The second optimization is a hierarchical clustering optimization that uses a branch and bound technique to apply agglomerative hierarchical clustering to each training example. Each class's examples are grouped on a complete-link distance and are then merges the two nearest clusters until only one cluster exists for the class. The resulting hiearchical tree is used to choose the cluster center as the representative template and uses that to find the maximum distance between the other clusters to use as the "cluster radius," rc. This radius is used to choose whether to ignore a given class of training examples by determining if the center radius, dc, minus the cluster radius, rc, is larger than the best distance the IDM comparison has found so far. If it is, the entire cluster is ignored, lower computation time. 

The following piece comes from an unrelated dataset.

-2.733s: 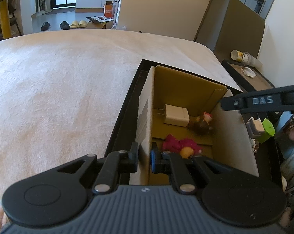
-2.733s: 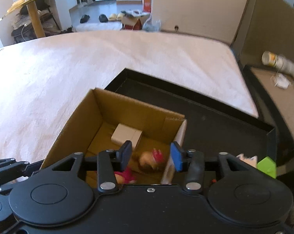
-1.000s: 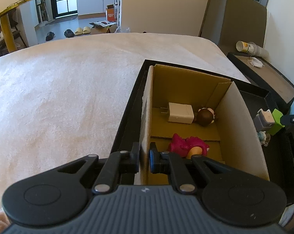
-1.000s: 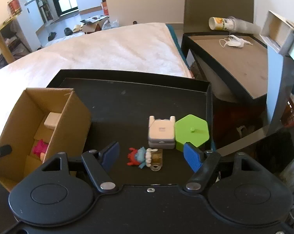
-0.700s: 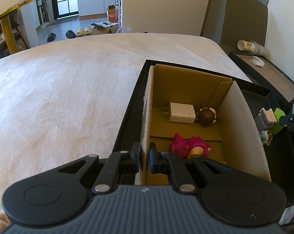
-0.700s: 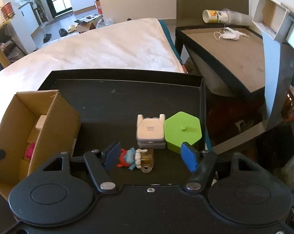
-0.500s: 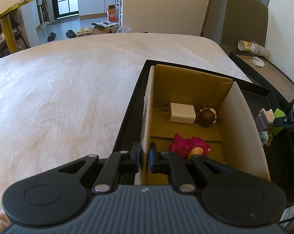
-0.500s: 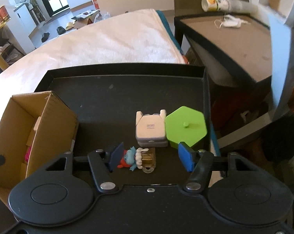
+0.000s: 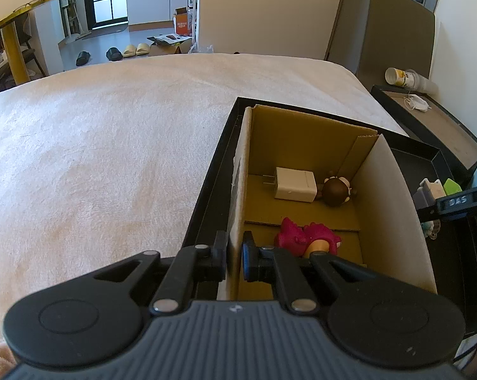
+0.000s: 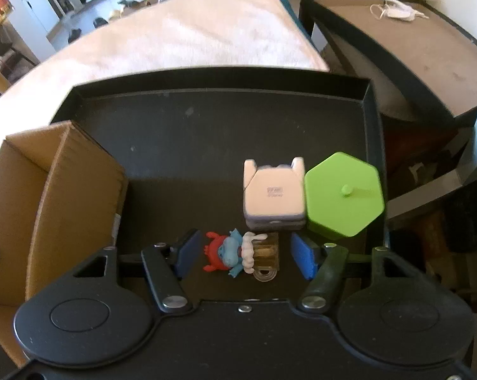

Rotational invariance is obtained by comparing 32 rotated versions of the input sketch to the templates that pass the hierarchical clustering optimization. 

The researchers tested their IDM based recognition on 3 datasets and achieved the following accuracy rates and rankings to other recognizers:
  1. Pen Digits, 99.2%, 2
  2. HHReco, 98.2%, 1
  3. Circuit Diagrams, 96.2%, 1
For the pen digits dataset, the algorithm ran in 8.1 ms which was the second fastest time where the fastest was 2.4 ms and the 3rd fastest was 40.8 ms.

The description of the optimization and the scaling were particularly interesting for this recognition scheme. It's also funny how well their distance recognition performs with only 5 features for a given point, 4 of which are orientation.

Reference:
Tom Y. Ouyang and Randall Davis, "A Visual Approach to Sketched Symbol Recognition", Proceedings of the Twenty-First International Joint Conference on Artificial Intelligence (IJCAI-09), pp 1463 - 1468, Pasadena, California, USA, July, 2009

Envisioning Sketch Recognition: A Local Feature Based Approach to Recognizing Informal Sketches


This paper was Michael Oltmans' thesis and was written in 2007 at the Massachusetts Institute of Technology. Unlike the other papers that have been presented in this blog, this approach is a vision based approach that uses a sliding window called a "bulls-eye" that is split like a darts target into concentric rings with radial splits. The outer ring's sections are larger than the inner rings (on a logarithmic scale) to represent that the points in the middle are in the "focus" / center of the fovea and more important than points that fall in the inner rings.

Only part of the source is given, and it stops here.